Tech support at EZPublishing are the best. After a couple of emails back and forth to describe the situation with spammers abusing the sunpig.com domain, they have now put a redirect in place, so that anyone trying to use formmail.pl on our site will get an HTTP 404 error. (I couldn’t set up this redirect myself, because EZPublishing use some kind of virtual addressing to route every domain on this particular server to a single cgi-bin directory. My own .htaccess file gets processed after whatever redirection happens at the server level, and so putting a redirect in there was ineffective.)

Thanks guys.

I’ll be keeping a close eye on the server logs for a while, so see what happens. If you’re interested, you can have a wee peek at a snippet of the raw server log here. Note how each access to formmail.pl seems to come from a different IP address. And they all have the same (at the time non-existent) referer page: contact.htm.

Judging by this evidence, here are some guesses about what’s happening:

  • Somewhere, there is a single computer running a program.
  • This program systematically, or at random, builds up a list of available domains on the internet. Sunpig.com is just one of millions.
  • The program sends HTTP requests to these domains, probing likely locations for scripts, e.g. “/cgi-bin/formmail.pl”. The program will spoof its IP address so that the requests are more difficult to track back to the computer running it.
  • When they get an HTTP error code back (e.g. HTTP 404 – page not found, or HTTP 403 – forbidden), they know the mailer script isn’t available. On the other hand, if they get an HTTP 200 – OK return code, then they’ve hit pay dirt: the script exists on the domain, and they can get through to it.
  • (There may be a step here that parses the results page that comes back, but maybe not. The program could check the HTML that has been transmited back to see what the version of the mailer script is, and whether it allows external users to abuse it.)
  • The program gradually builds up a database of domains and the mailer scripts on them.
  • Through other nefarious means, the spammer has also built up a list of email addresses.
  • The spammer writes the message they want to send: “Free Viagra with every University Diploma bought–and hand-delivered to you by hot XXX Jennie3851 (check out my webcam!)”, and feeds this into the program.
  • The program then tries to send the message to as many email addresses as possible, via its list of available mailer scripts.
  • And here’s the kicker: when it sends the message via a domain (say, sunpig.com), it adapts the text of the message to say that if you want to unsubscribe from the list, please go to a page on the hi-jacked domain (say, http://www.sunpig.com/contact.htm).
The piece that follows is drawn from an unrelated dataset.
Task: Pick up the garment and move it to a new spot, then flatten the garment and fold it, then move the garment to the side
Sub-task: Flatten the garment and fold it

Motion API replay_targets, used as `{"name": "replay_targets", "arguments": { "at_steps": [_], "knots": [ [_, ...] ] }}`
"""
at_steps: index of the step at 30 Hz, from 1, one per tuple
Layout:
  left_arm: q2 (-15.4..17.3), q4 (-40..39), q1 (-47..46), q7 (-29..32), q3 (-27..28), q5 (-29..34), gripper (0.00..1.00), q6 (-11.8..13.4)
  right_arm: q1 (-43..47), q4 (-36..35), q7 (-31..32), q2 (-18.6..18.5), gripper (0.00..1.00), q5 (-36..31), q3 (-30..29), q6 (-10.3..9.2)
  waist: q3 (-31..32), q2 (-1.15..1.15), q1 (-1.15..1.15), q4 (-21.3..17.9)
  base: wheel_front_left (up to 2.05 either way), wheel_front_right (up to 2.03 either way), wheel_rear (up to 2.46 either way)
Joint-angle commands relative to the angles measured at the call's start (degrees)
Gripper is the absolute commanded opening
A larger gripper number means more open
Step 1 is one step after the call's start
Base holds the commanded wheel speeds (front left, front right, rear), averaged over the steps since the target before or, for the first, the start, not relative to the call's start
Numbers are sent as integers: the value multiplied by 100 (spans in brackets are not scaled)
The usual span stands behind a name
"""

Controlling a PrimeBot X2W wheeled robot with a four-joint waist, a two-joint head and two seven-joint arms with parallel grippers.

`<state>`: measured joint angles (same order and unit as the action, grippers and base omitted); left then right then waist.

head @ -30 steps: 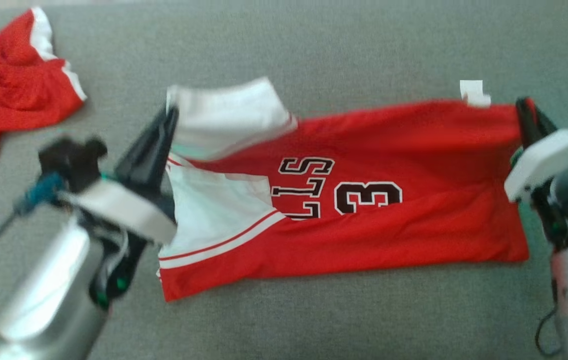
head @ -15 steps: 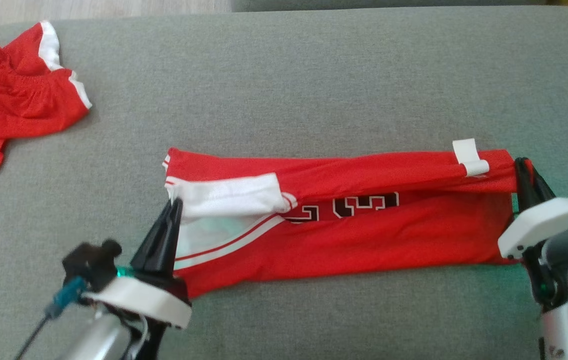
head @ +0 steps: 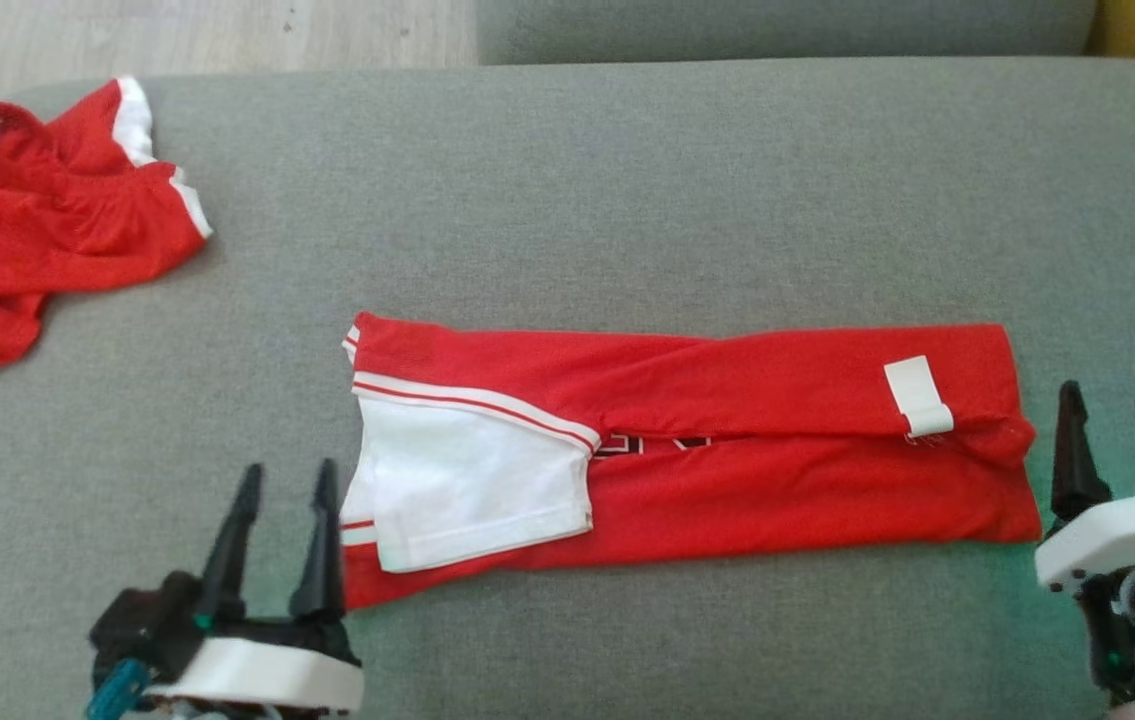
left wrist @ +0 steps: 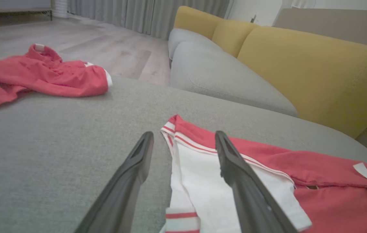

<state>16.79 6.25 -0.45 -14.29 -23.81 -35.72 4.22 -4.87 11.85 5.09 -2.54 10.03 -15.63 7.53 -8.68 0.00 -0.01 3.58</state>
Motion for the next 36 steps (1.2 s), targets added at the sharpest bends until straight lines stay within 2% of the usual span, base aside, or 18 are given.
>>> {"name": "replay_targets", "arguments": {
  "at_steps": [1,6,9,20,29,30,31,32,33,36],
  "knots": [
    [-7,-225,-65,-69,324,74,100,65,-70,-257,-52,-39,100,11,97,-4,37,0,1,34,0,0,0],
    [-181,-404,149,-70,551,421,100,307,-11,-256,6,-35,100,76,170,-4,69,0,1,117,0,0,0],
    [-292,-459,209,-70,615,453,100,359,-58,-154,63,-35,100,28,229,-4,45,0,1,171,0,0,0],
    [-445,-537,204,-71,782,610,100,279,-411,770,177,-34,100,-551,154,-4,-145,0,1,371,0,0,0],
    [-527,-584,181,-71,895,734,100,215,-715,1693,35,-34,100,-586,108,-4,-272,0,1,387,0,0,0],
    [-531,-585,185,-71,900,751,100,210,-748,1773,27,-34,49,-589,130,-4,-270,0,1,376,0,0,0],
    [-532,-584,191,-71,897,770,100,202,-777,1842,12,-34,34,-586,152,-4,-266,0,1,363,0,0,0],
    [-533,-580,195,-71,891,786,100,194,-801,1900,-3,-34,13,-581,168,-4,-258,0,1,350,0,0,0],
    [-535,-572,202,-71,878,799,100,190,-826,1941,-19,-34,0,-570,174,-4,-244,0,1,332,0,0,0],
    [-540,-586,224,-65,827,823,100,196,-894,1951,-98,-34,0,-591,95,-4,-178,0,1,266,0,0,0]
  ]
}}
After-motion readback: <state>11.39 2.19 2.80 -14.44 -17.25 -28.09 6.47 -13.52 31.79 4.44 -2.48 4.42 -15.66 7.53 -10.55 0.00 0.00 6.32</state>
And there you have it. The person receiving the spam sees a message in their inbox that has apparently come from someone at sunpig.com, telling them that if they want to unsubscribe, they should contact me. If they want to trace back the email, they will find that it genuinely did originate from sunpig.com.

The person who originated the message is hidden from the email trace. The only way to track them down is for the domain or server owner to track the spammers back through the HTTP logs. But the IP headers were spoofed, and the HTTP log doesn’t hold the full IP trace, so it’s harder for us to do that.

I could be wrong about all of this, of course. But it certaily seems to fit the evidence.